The authors tackled the problem of evaluating second-language dialogues by analyzing the cross-lingual transferability of a framework linking linguistic features to interactivity labels, finding it robust across English and Chinese with language-specific and universal relationships. They proposed an automated, interpretable method that scores dialogue quality without labeled data, using a new Chinese dataset of 10K dialogues.

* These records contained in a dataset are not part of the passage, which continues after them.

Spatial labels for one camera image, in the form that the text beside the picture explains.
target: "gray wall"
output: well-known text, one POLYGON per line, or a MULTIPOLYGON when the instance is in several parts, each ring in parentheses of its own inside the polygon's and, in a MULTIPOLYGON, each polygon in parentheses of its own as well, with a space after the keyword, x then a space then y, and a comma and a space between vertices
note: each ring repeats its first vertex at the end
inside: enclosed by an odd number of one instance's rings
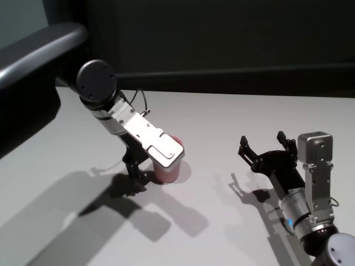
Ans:
POLYGON ((355 58, 354 0, 85 2, 95 57, 120 72, 323 64, 355 58))
POLYGON ((47 26, 42 0, 0 0, 0 49, 47 26))

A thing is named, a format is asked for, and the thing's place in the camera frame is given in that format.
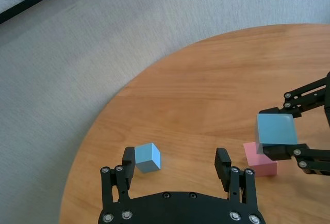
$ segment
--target screw
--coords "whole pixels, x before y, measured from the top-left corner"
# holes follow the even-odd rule
[[[167,198],[170,198],[171,195],[170,195],[170,193],[165,192],[165,193],[163,194],[163,197],[164,197],[165,199],[167,199]]]
[[[103,168],[101,169],[101,171],[104,172],[104,173],[105,173],[105,172],[108,172],[108,171],[109,171],[109,168],[108,168],[108,167],[103,167]]]
[[[249,216],[249,220],[250,220],[253,224],[260,224],[260,223],[261,223],[260,219],[259,219],[257,216],[255,216],[255,215],[250,215],[250,216]]]
[[[284,107],[289,108],[291,104],[289,102],[284,103]]]
[[[284,97],[285,97],[286,99],[290,98],[291,96],[292,96],[292,95],[291,95],[291,93],[289,93],[289,92],[287,92],[287,93],[284,94]]]
[[[113,215],[111,215],[111,214],[106,214],[106,215],[104,215],[103,216],[103,222],[105,222],[105,223],[108,223],[108,222],[111,222],[112,220],[113,220]]]
[[[253,175],[253,171],[251,170],[245,170],[247,174]]]
[[[231,212],[229,213],[229,216],[230,216],[231,219],[233,219],[233,220],[240,220],[240,219],[241,219],[241,216],[240,216],[237,212],[235,212],[235,211],[231,211]]]
[[[133,216],[133,213],[129,210],[126,210],[122,213],[122,218],[125,220],[131,219],[132,216]]]
[[[294,149],[294,150],[293,150],[293,153],[294,153],[295,155],[300,155],[300,154],[301,154],[301,151],[300,151],[299,149]]]
[[[307,166],[307,163],[304,162],[304,161],[300,161],[300,162],[299,162],[299,166],[300,166],[301,168],[305,168],[305,167]]]
[[[189,193],[189,197],[192,199],[195,199],[195,198],[197,198],[197,195],[196,195],[196,193],[191,192],[191,193]]]

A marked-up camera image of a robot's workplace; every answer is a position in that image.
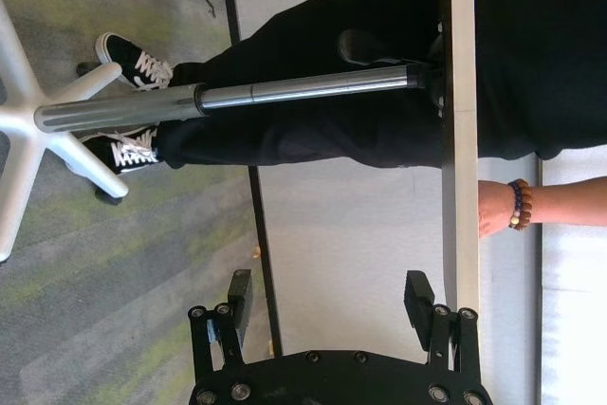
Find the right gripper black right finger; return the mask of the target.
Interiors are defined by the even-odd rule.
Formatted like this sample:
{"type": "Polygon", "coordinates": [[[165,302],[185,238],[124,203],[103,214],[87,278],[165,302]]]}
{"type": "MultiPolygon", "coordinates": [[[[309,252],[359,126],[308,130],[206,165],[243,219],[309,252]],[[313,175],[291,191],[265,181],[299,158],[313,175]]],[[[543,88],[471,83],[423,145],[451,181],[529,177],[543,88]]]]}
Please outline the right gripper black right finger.
{"type": "Polygon", "coordinates": [[[427,364],[448,371],[452,359],[454,372],[479,373],[478,314],[468,307],[451,311],[434,298],[426,274],[408,270],[403,302],[427,364]]]}

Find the person's left hand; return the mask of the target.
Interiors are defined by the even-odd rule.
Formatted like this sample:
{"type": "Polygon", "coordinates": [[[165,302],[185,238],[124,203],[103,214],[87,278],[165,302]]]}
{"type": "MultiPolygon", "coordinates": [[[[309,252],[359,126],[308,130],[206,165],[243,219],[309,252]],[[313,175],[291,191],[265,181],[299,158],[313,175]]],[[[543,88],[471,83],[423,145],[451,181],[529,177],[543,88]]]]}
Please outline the person's left hand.
{"type": "Polygon", "coordinates": [[[478,181],[478,234],[486,238],[508,227],[514,212],[515,193],[507,184],[478,181]]]}

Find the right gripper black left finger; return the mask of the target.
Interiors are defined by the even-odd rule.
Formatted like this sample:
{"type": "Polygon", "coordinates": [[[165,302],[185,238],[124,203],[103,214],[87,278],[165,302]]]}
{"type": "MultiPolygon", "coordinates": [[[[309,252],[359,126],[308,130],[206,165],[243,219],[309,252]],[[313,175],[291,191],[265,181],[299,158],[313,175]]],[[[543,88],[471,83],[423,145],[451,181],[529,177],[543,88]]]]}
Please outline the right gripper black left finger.
{"type": "Polygon", "coordinates": [[[208,310],[202,305],[189,309],[193,367],[196,372],[212,372],[211,346],[218,342],[225,368],[243,365],[242,346],[253,302],[250,269],[233,272],[227,300],[208,310]]]}

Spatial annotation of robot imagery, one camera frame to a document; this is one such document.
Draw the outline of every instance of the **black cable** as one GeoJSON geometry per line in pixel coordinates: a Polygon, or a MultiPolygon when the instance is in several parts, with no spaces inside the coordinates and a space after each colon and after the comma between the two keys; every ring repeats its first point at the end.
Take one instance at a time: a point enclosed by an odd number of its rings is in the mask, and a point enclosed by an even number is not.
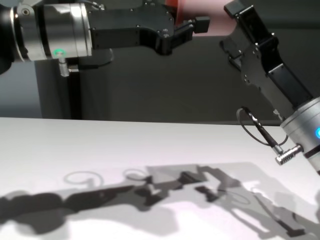
{"type": "MultiPolygon", "coordinates": [[[[261,141],[260,139],[256,138],[256,137],[246,128],[246,126],[245,126],[244,123],[242,122],[241,116],[240,116],[240,114],[241,114],[241,112],[242,112],[243,110],[244,110],[243,108],[240,108],[240,109],[238,109],[238,111],[236,111],[236,118],[237,118],[239,124],[241,125],[241,127],[242,127],[242,128],[245,130],[245,132],[246,132],[250,137],[252,137],[254,140],[256,140],[257,142],[259,142],[260,144],[263,144],[263,145],[265,145],[265,146],[270,147],[270,145],[269,145],[268,143],[263,142],[263,141],[261,141]]],[[[284,144],[288,141],[288,139],[289,139],[289,136],[286,135],[284,141],[281,142],[281,143],[279,144],[279,146],[284,145],[284,144]]]]}
{"type": "Polygon", "coordinates": [[[104,5],[100,5],[95,1],[90,1],[90,0],[78,0],[76,1],[77,3],[83,3],[83,4],[90,4],[92,7],[94,7],[95,9],[104,9],[104,5]]]}

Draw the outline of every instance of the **white table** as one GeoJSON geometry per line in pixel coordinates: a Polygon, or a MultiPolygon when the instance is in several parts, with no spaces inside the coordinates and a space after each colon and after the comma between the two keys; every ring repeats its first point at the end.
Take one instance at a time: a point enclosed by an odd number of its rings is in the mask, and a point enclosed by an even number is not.
{"type": "Polygon", "coordinates": [[[239,126],[0,118],[0,136],[0,240],[320,238],[320,177],[239,126]]]}

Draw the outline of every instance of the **dark background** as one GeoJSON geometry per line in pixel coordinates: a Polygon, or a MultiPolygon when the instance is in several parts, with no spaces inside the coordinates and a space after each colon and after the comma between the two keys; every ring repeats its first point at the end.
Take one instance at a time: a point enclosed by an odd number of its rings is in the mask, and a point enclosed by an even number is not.
{"type": "MultiPolygon", "coordinates": [[[[100,0],[108,8],[131,8],[141,0],[100,0]]],[[[320,2],[317,0],[242,1],[258,13],[280,40],[284,61],[315,95],[320,95],[320,2]]],[[[244,41],[242,34],[235,38],[244,41]]],[[[219,48],[225,37],[194,37],[159,56],[146,47],[114,49],[112,64],[59,77],[56,62],[36,63],[44,118],[102,121],[230,123],[244,105],[268,124],[277,124],[273,109],[219,48]]],[[[89,61],[104,62],[108,51],[89,61]]]]}

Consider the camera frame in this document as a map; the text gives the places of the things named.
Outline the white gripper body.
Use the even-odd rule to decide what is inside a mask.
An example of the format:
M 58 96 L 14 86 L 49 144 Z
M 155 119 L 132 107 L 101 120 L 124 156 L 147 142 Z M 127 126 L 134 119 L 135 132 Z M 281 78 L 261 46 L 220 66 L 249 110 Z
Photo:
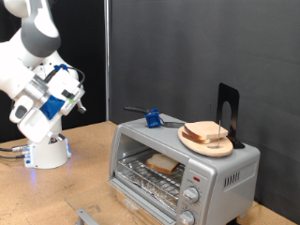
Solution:
M 84 74 L 76 68 L 55 68 L 47 77 L 46 99 L 33 106 L 18 128 L 34 143 L 40 143 L 62 116 L 68 115 L 77 106 L 85 91 Z

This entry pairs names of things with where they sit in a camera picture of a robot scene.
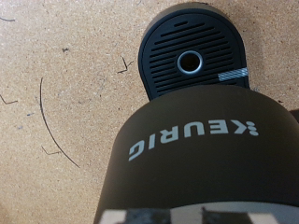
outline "drain hole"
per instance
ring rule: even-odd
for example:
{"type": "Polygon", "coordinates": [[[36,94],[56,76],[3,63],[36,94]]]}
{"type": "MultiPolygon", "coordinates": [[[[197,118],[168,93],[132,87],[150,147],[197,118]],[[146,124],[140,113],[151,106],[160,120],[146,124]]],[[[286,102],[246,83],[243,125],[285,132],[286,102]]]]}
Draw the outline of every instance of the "drain hole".
{"type": "Polygon", "coordinates": [[[185,51],[178,57],[178,69],[186,75],[197,73],[202,64],[202,56],[193,50],[185,51]]]}

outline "black drip tray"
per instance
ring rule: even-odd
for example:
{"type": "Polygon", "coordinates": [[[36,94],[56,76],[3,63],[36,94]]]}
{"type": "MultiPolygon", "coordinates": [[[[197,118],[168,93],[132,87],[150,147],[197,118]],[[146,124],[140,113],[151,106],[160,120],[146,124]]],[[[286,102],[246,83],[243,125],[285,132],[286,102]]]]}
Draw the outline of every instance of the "black drip tray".
{"type": "Polygon", "coordinates": [[[201,3],[159,14],[145,32],[138,66],[150,100],[195,85],[249,88],[239,32],[223,13],[201,3]]]}

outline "slotted grate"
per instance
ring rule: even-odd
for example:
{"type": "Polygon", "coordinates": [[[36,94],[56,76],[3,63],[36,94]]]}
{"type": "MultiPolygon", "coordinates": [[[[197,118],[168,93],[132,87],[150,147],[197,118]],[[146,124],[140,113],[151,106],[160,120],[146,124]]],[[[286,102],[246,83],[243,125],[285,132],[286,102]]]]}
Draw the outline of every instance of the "slotted grate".
{"type": "Polygon", "coordinates": [[[223,16],[200,8],[186,8],[160,19],[148,30],[139,51],[139,71],[150,100],[194,85],[248,87],[244,73],[222,83],[219,79],[221,73],[242,68],[246,68],[246,58],[237,30],[223,16]],[[178,57],[188,50],[203,59],[201,69],[192,76],[178,69],[178,57]]]}

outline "silver ring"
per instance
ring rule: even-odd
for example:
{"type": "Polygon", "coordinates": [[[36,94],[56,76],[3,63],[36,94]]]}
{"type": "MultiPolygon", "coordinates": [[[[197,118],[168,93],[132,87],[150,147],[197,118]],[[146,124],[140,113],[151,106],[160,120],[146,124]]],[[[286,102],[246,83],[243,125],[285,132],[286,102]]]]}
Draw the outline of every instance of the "silver ring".
{"type": "Polygon", "coordinates": [[[203,57],[202,57],[198,52],[196,52],[196,51],[194,51],[194,50],[188,50],[188,51],[185,51],[185,52],[183,52],[183,53],[178,57],[178,69],[179,69],[179,71],[181,71],[182,73],[184,73],[184,74],[186,74],[186,75],[194,75],[195,73],[197,73],[197,72],[202,68],[202,66],[203,66],[203,57]],[[197,67],[195,70],[193,70],[193,71],[186,71],[186,70],[183,69],[183,68],[181,67],[181,65],[180,65],[180,61],[181,61],[182,57],[183,57],[184,55],[186,55],[186,54],[194,54],[194,55],[196,55],[196,56],[198,57],[198,59],[199,59],[199,65],[198,65],[198,67],[197,67]]]}

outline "cork board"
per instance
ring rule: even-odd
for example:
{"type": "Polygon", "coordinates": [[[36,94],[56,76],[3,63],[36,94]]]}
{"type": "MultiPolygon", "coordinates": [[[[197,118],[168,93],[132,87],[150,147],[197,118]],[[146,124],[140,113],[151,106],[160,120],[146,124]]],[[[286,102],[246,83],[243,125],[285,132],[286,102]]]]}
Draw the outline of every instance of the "cork board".
{"type": "MultiPolygon", "coordinates": [[[[0,2],[2,223],[93,223],[114,138],[148,102],[136,61],[143,32],[181,2],[0,2]],[[131,64],[118,73],[122,58],[131,64]],[[55,153],[41,79],[49,130],[77,166],[55,153]]],[[[250,86],[299,108],[299,2],[206,3],[242,35],[250,86]]]]}

We analyse the cross-lingual transferability of a dialogue evaluation framework that assesses the relationships between micro-level linguistic features (e.g. backchannels) and macro-level interactivity labels (e.g. topic management), originally designed for English-as-a-second-language dialogues. To this end, we develop CNIMA (Chinese Non-Native Interactivity Measurement and Automation), a Chinese-as-a-second-language labelled dataset with 10K dialogues. We found the evaluation framework to be robust across distinct languages: English and Chinese, revealing language-specific and language-universal relationships between micro-level and macro-level features. Next, we propose an automated, interpretable approach with low data requirement that scores the overall quality of a second-language dialogue based on the framework. Our approach is interpretable in that it reveals the key linguistic and interactivity features that contributed to the overall quality score. As our approach does not require labelled data, it can also be adapted to other languages for second-language dialogue evaluation.